The private credit market was the focus of unwanted scrutiny in early 2026. While the asset class has long been positioned as resilient across cycles, events of the past year have revealed some weak patches in that resilience.

The pressure has been most acute in technology-focused direct lending. Advances in AI have raised fundamental questions about the durability of recurring revenue streams.

A significant cohort of borrowers – companies that had progressed beyond the early startup phase but had not yet achieved durable scale or profitability – accessed private credit during the aggressive deployment cycle of 2021–2022. All-in borrowing costs frequently fell in the 12% to 13% range.  

As growth rates moderated and capital markets tightened, these borrowers found themselves constrained. Revenue decline or deceleration, combined with rising interest rates that were left unhedged, rapidly eroded liquidity. Customary call protection further complicated options for borrowers.

The increased implementation of payment-in-kind (PIK) provisions on a post-closing basis has also raised concerns. PIK is a common feature in many lending arrangements and is often agreed to by lenders when competing for a mandate. As a general matter, PIK agreed to at the term sheet phase and included in the closing date loan document is not cause for concern.   However, PIK features introduced after the original loan closing often signal a company that is struggling to generate sufficient cash flow to service its debt and operate the business.  Lincoln International found that post-closing PIK showed up in around 6.4% of all private credit loans by year-end 2025, up from 2% of loans in 2022.

For many of these companies, viable alternatives are limited. The traditional bank market remains largely inaccessible given leverage profiles, negative free cash flow, and sector-specific risk aversion. As a result, restructuring has become, in many cases, the only viable path. Debt-to-equity conversions have become a common feature of stressed situations, with lenders increasingly stepping into ownership positions to preserve value and influence outcomes.

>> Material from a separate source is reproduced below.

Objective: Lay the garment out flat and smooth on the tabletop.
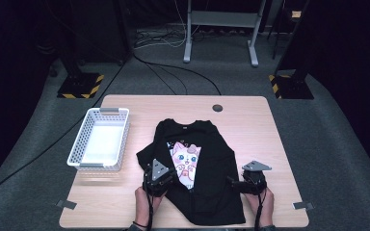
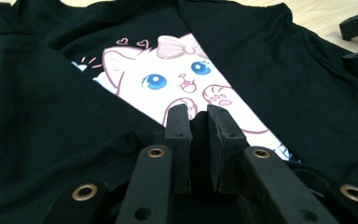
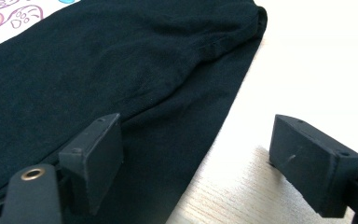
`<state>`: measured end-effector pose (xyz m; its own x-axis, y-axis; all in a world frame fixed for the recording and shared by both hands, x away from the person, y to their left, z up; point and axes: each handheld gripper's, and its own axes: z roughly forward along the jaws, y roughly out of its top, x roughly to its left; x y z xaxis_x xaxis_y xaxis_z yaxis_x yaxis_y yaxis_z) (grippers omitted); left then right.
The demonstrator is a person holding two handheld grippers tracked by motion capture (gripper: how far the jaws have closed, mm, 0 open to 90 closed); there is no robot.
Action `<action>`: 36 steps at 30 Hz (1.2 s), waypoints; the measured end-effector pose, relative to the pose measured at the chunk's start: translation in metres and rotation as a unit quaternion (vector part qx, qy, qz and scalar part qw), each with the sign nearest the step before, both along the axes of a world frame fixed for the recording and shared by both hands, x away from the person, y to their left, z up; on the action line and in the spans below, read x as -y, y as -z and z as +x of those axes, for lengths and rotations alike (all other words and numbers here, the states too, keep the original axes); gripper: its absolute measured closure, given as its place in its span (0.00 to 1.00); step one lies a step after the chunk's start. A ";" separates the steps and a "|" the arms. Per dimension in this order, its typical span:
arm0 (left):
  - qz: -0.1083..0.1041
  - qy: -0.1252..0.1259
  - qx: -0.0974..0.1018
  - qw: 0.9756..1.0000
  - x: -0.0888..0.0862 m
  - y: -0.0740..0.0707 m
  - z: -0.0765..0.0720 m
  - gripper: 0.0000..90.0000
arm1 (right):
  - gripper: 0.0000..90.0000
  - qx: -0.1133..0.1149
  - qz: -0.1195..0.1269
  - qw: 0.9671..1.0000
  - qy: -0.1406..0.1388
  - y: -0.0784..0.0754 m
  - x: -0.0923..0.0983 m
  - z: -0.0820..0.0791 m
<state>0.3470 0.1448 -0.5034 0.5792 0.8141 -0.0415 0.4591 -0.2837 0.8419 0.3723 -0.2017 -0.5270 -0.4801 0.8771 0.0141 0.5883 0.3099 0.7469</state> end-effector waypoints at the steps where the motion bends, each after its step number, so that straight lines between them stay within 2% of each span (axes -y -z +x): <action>1: -0.002 -0.002 0.000 1.000 -0.001 0.001 -0.001 0.88 | 0.19 0.000 0.000 1.000 0.000 0.000 0.000 0.000; 8: -0.005 -0.008 -0.012 1.000 -0.010 0.010 -0.012 0.88 | 0.19 0.000 0.000 1.000 -0.001 0.000 0.000 0.000; 17: -0.012 -0.013 -0.013 1.000 -0.017 0.016 -0.027 0.88 | 0.19 0.000 0.001 1.000 -0.003 0.000 0.000 0.000; 20: -0.008 -0.013 -0.017 1.000 -0.019 0.020 -0.032 0.88 | 0.19 0.000 0.001 1.000 -0.005 0.000 0.000 0.000; 36: -0.010 -0.018 -0.019 1.000 -0.033 0.021 -0.053 0.88 | 0.19 0.000 0.000 1.000 -0.008 0.000 0.000 0.001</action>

Lending to growing technology companies presented capital providers with attractive yields and equity co-investment opportunities tied to high-growth outcomes. It is now apparent that underperformance can lead to rapid enterprise value deterioration, leaving limited collateral support and few recovery levers. Unlike asset-heavy industries, there is often little tangible value to underpin recoveries. The IMF’s 2025 Financial Stability Report found that approximately 40% of private credit borrowers now have negative free cash flow, up from 25% in 2021.

The private credit landscape has seen dynamic growth and evolution over the past decade, and at times its success has seemed inevitable.

It would appear this asset class now confronts its first genuine credit cycle test against a backdrop of elevated rates, geopolitical instability, and AI-driven business model disruption. Looking ahead, the trajectory of the private credit market will depend in large part on how these stressed assets are resolved.